-- Supplied material follows --

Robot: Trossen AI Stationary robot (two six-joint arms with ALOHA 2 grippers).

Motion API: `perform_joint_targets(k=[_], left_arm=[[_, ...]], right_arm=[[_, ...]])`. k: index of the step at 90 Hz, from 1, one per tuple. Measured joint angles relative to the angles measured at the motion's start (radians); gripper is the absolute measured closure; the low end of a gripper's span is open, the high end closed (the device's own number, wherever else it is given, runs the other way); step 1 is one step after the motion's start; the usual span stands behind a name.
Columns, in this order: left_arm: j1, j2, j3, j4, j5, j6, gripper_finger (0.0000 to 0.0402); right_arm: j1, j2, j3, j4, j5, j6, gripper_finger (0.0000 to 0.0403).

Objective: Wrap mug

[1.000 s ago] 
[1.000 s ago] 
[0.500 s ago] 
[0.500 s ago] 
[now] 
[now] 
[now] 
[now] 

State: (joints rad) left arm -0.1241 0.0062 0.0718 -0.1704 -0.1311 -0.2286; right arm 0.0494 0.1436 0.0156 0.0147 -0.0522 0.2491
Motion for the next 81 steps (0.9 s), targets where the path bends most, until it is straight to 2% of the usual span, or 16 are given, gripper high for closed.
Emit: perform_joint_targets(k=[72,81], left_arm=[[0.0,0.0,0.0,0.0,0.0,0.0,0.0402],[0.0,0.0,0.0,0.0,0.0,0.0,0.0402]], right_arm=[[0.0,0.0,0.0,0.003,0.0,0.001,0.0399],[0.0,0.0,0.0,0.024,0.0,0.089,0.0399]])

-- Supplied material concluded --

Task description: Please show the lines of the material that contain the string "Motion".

Your solution:
Motion API: `perform_joint_targets(k=[_], left_arm=[[_, ...]], right_arm=[[_, ...]])`. k: index of the step at 90 Hz, from 1, one per tuple. Measured joint angles relative to the angles measured at the motion's start (radians); gripper is the absolute measured closure; the low end of a gripper's span is open, the high end closed (the device's own number, wherever else it is given, runs the other way); step 1 is one step after the motion's start; the usual span stands behind a name.
Motion for the next 81 steps (0.9 s), targets where the path bends most, until it is straight to 2% of the usual span, or 16 are given, gripper high for closed.

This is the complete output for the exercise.